══ DATASET CONTENT ══

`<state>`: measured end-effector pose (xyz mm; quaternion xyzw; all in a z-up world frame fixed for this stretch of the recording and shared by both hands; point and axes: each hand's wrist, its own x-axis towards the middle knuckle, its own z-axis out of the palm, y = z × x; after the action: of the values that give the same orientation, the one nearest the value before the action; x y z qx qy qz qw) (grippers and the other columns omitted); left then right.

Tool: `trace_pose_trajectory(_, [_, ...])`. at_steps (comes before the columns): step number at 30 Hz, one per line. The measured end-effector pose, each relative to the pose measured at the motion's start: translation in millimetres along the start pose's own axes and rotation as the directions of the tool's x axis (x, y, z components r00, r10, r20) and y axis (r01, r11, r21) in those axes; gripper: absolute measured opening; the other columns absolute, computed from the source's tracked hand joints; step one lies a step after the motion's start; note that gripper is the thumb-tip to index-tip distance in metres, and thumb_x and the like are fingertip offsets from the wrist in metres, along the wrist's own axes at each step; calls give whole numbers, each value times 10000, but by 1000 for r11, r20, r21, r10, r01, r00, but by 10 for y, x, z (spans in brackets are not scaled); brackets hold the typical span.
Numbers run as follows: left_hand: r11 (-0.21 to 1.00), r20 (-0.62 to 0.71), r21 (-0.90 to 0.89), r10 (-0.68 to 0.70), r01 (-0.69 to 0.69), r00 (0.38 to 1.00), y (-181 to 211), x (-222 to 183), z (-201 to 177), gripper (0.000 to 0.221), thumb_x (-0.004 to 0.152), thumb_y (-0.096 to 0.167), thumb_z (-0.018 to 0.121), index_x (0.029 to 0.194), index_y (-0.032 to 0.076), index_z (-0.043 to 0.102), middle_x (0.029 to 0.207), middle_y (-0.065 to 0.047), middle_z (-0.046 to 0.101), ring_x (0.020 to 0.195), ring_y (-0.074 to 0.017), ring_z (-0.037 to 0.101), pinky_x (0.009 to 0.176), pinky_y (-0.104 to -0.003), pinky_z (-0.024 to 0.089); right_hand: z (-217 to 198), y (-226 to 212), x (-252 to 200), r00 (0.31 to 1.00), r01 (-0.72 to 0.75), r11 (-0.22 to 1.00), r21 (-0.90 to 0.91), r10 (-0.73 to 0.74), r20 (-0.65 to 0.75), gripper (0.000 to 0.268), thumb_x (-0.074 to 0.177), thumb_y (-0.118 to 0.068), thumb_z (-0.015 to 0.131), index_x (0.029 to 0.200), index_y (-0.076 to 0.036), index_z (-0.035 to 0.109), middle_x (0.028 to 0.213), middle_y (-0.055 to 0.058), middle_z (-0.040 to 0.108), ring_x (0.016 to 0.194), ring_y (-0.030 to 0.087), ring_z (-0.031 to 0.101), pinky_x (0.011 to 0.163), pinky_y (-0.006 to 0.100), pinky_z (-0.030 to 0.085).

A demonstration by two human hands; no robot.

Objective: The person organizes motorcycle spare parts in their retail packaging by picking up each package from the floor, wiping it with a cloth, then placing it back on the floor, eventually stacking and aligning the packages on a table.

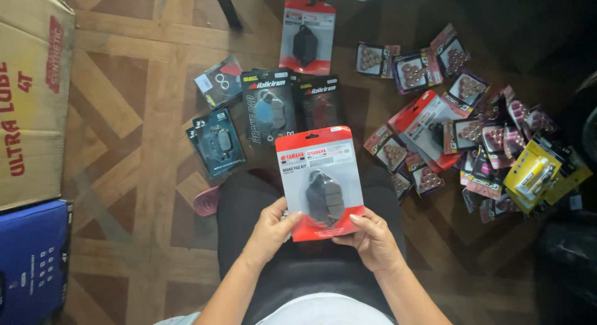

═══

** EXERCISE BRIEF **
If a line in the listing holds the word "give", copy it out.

** TASK SOLUTION **
`<state>`: measured end-effector pose (xyz mm; quaternion xyzw; all in a z-up world frame fixed for this stretch of the recording and shared by both hands; point and axes: each hand's wrist, its own x-axis towards the middle knuckle, its own z-axis out of the palm, y = z × x; after the action: of the values that give the same orientation, the one nearest the value before the action; x y z qx qy qz qw) (grippers and the other columns omitted); left then right.
Tool: `trace_pose_trajectory(_, [_, ...])`. at_steps (comes before the columns): step number at 30 Hz, one per line. The measured end-effector pose, each relative to the pose measured at the motion's start: translation in millimetres along the start pose's own axes and rotation as the directions of the tool's x axis (x, y, z components r00, r10, r20) and y axis (r01, r11, r21) in those axes; gripper: absolute measured opening; the other columns absolute, computed from the source's tracked hand joints; step one lies a step after the motion's start; note that gripper is the thumb-tip to index-tip distance in metres, and thumb_x and the like are fingertip offsets from the wrist in metres, along the wrist's own axes at each step; calls give whole numbers, each value times 10000, but by 1000 for r11, r20, r21, r10, r01, r00, but by 10 for y, x, z (spans in brackets are not scaled); brackets hold the typical span.

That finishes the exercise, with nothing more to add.